Maryland Live has already made its mark in slots. In February, it generated about $8 million more in slots money than Parx Casino in Philadelphia, the Mid-Atlantic's second-largest slots casino.

While more labor-intensive, table games promise more payoff for Cordish since they are taxed at only 20 percent, while 67 percent of slots revenue goes to the state. Cordish officials have complained about the slots rate in the past, but Weinberg said the current situation is sustainable.

Out-of-state competitors are not standing still. Operators in Atlantic City, still the nation's second-largest casino market when measured by gross revenue, have bankrolled a major marketing push that includes advertising in the Baltimore area. The proliferation of casinos has forced the city to try to change its image, said Liza Cartmell, the CEO of the Atlantic City Alliance.

"We lost our monopoly long ago, and we realize gamers can take shorter trips if they just want to play," she said. "We're trying to show that we've got more of a broad-based spectrum of attractions, and that this is where people can come if they want to get away for a day or two."

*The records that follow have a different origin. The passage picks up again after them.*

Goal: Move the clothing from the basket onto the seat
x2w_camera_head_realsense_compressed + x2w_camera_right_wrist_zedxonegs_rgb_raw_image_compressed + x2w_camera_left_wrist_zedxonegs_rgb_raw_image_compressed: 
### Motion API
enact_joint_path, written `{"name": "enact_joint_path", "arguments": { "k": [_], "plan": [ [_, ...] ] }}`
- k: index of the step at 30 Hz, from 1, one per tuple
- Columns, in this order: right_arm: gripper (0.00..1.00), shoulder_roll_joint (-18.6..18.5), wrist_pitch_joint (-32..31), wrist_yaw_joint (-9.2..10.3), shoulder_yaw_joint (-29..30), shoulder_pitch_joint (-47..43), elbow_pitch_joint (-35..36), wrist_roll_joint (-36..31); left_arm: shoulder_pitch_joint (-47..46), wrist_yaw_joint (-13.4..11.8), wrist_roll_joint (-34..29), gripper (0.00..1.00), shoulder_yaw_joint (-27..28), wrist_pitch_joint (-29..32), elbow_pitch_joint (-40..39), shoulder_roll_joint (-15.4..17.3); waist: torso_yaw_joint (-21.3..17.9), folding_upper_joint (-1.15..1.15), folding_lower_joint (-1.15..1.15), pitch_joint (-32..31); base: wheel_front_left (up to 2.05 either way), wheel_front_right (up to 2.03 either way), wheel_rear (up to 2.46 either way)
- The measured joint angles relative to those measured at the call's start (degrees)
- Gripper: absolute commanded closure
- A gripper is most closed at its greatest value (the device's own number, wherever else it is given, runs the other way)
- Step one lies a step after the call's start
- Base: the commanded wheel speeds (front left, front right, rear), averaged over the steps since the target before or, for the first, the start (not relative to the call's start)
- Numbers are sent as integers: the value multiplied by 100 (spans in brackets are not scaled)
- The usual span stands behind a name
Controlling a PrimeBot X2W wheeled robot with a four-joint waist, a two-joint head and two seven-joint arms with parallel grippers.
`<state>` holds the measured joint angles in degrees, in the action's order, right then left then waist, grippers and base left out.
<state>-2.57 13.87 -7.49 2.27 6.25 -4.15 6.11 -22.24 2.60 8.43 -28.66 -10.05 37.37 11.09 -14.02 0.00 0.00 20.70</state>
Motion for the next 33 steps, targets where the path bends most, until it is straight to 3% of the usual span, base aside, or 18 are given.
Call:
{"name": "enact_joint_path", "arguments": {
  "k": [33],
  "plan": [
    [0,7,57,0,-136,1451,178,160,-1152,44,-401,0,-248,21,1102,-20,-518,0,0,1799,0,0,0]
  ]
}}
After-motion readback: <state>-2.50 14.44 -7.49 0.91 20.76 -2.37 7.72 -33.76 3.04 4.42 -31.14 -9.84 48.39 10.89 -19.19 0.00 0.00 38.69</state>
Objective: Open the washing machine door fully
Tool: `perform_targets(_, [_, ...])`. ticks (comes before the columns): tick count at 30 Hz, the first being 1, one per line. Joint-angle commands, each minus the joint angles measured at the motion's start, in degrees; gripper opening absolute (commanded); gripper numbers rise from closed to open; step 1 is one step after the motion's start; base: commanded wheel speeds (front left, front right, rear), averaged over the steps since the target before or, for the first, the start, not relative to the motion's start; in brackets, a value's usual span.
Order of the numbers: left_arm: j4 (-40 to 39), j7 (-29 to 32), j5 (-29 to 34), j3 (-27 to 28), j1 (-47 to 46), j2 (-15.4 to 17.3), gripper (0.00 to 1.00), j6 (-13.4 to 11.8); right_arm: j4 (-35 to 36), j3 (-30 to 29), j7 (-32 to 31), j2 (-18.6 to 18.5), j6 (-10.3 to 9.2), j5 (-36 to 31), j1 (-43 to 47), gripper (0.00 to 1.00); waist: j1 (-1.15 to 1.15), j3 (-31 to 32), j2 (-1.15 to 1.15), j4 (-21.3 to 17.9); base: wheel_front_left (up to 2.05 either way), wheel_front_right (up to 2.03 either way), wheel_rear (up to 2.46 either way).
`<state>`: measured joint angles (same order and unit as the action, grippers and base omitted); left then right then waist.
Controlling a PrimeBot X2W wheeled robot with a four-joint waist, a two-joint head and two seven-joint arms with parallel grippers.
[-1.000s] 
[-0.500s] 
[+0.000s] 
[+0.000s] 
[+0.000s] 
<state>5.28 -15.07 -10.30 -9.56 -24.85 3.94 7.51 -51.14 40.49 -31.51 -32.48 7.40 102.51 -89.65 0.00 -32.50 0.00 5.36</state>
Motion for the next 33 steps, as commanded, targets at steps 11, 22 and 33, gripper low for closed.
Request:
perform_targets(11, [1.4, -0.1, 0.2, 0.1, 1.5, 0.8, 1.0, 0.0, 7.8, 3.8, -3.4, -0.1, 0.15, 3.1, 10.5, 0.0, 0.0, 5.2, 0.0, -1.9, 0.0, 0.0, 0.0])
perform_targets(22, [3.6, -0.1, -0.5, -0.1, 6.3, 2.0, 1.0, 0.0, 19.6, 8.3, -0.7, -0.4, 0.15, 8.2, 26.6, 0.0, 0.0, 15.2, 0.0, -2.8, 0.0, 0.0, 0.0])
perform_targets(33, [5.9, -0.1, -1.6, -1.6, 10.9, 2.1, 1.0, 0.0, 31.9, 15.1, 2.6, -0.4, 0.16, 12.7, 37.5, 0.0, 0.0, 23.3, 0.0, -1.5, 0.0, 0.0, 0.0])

Slots revenue at the Hollywood casino in Charles Town, W.Va., has dropped 15 percent since Maryland Live opened, a smaller decrease than the Penn National-owned casino had predicted, said Al Britton, the casino's general manager.

He does not expect a deep dive in revenue due to new competition from tables at Maryland Live. Hollywood has the advantage of veteran dealers, smoking and non-smoking areas, a wider variety of games and easier access from the highway, Skinner said.

"The traffic getting to Maryland Live is difficult, which is putting it lightly, and it hasn't gotten better," he said.

Maryland Live officials, too, are planning for a more crowded casino market. Cordish Cos. is "pretty far down the line on design" of a new hotel near Maryland Live, though it has set no timetable for building it, Weinberg said.

Of the 700 new employees brought in to deal table games, 500 came from the local dealer school run by Maryland Live. They've been mentored by the 200 experienced dealers lured from other casinos.

"Getting in on the ground floor, it's the sort of opportunity I've been looking for," said Maggie Neiss, who trained at the school and worked the table where Cordish made his roll.

The 23-year-old Glen Burnie resident hopes to make a career of dealing after working as a waitress at a Cheesecake Factory.

Table games do increase the risk for problem gambling, said Sam Skolnik, author of the book "High Stakes: The Rising Cost of America's Gambling Addiction."

"It's very easy to not consider the various social costs of increased gaming," said Skolnik, who began investigating the impact of gambling expansion as a reporter in Seattle.

Skolnik, who now lives in the Maryland suburbs of D.C., said he expects to see an increase in addiction and subsequent difficulties for problem gamblers who rack up debt, show up late to work and abuse or ignore family members.

Table games, he said, attract "action" gamers — rather than "escape" gamblers playing slots — who believe they can beat the house or fellow players by studying poker and blackjack.

"For 99 percent of them, that's not the case," Skolnik said. "And for a small percentage of them, there can be very, very bad consequences. Maryland has set aside money for problem gaming, and yes, the state is getting revenue for schools. But it's very rare that anyone takes an honest look at the impact of making it so easy to gamble."

Doug Walker, a professor of economics at the College of Charleston who has studied gambling, said academic research on the impact of casinos has been largely inconclusive. While the tax benefits to individual states probably are overstated, he said, the positive impact on the job market and tourism cannot be ignored.

"In Maryland's case, with casinos already there, the biggest impact of adding table games is for the consumer," he said. "They don't have to drive so far anymore."

A previous version of this article misidentified the general manager of the Hollywood casino in Charles Town, W.Va. The Baltimore Sun regrets the error.